PROBLEM STATEMENT:
Filter the entries beneath this task, copying only the lines that hold the word "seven".

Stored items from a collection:
━━━━━━

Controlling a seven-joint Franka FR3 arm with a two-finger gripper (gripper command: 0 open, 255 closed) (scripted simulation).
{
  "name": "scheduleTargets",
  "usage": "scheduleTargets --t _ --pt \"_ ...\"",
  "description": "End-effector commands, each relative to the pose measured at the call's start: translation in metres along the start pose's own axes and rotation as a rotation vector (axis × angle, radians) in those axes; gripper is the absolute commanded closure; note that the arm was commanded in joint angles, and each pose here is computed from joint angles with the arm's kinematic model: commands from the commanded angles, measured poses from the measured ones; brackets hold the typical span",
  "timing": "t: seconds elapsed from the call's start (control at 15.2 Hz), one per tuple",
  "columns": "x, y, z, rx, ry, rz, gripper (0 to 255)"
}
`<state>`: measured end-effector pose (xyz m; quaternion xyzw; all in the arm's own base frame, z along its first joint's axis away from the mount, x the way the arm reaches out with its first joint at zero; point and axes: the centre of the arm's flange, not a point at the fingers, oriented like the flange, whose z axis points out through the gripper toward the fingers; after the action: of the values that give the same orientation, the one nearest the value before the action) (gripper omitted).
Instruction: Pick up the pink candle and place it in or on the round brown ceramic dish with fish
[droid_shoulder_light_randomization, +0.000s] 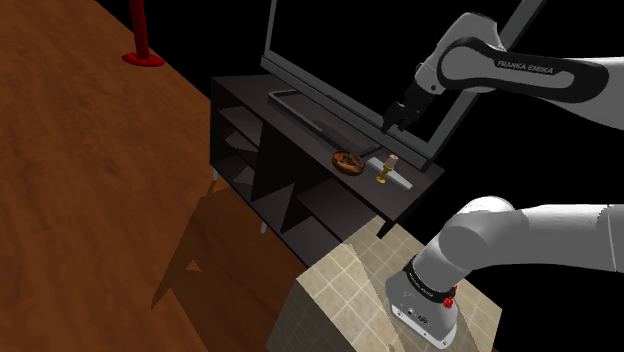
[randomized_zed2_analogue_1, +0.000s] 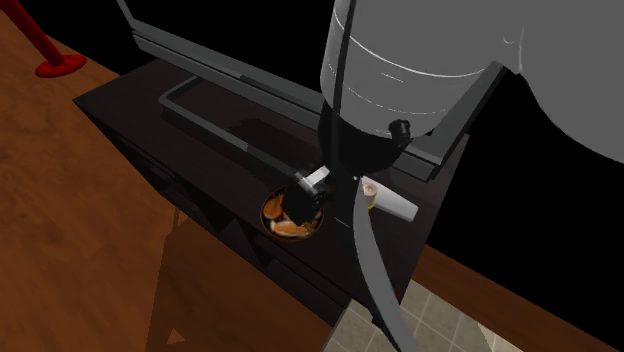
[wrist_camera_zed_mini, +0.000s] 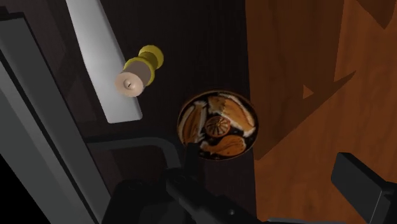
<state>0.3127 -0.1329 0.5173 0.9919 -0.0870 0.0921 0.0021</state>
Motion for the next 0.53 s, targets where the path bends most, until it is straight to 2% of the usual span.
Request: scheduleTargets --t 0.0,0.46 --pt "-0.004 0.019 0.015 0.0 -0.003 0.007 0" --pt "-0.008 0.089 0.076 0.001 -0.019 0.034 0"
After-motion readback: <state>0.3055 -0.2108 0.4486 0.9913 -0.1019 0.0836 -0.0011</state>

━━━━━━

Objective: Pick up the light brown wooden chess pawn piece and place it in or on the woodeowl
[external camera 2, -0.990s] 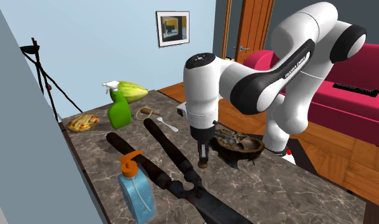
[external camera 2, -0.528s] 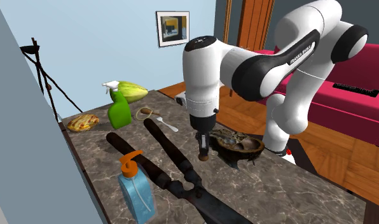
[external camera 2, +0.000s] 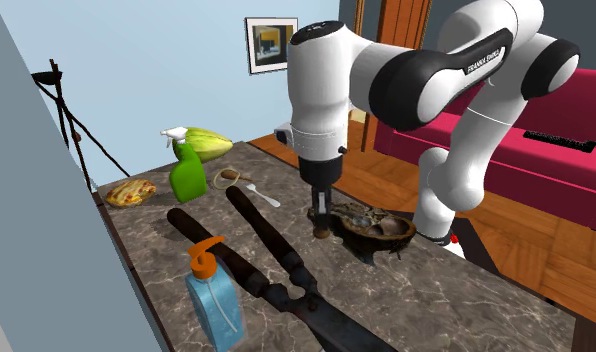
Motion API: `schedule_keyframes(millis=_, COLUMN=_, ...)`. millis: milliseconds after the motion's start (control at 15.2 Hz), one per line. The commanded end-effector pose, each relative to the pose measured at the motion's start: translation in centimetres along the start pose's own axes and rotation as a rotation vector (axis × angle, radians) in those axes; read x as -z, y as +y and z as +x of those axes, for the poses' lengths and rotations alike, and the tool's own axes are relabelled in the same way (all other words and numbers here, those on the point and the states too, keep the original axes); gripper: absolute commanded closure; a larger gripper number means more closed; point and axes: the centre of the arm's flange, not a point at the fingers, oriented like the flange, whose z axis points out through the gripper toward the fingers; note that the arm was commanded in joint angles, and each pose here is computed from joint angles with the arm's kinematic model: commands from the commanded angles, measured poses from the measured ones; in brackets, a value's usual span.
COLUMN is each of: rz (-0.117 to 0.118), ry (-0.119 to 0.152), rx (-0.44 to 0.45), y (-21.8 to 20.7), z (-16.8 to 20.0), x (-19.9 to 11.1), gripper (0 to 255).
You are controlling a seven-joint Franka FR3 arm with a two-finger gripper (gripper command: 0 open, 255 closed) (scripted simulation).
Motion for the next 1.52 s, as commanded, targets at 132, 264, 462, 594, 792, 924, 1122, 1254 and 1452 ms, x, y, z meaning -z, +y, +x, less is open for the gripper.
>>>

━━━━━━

EXERCISE RESULT:
Controlling a seven-joint Franka FR3 arm with a two-finger gripper (gripper command: 0 open, 255 closed) (scripted simulation).
You are controlling a seven-joint Franka FR3 arm with a two-finger gripper (gripper command: 0 open, 255 closed) (scripted simulation).

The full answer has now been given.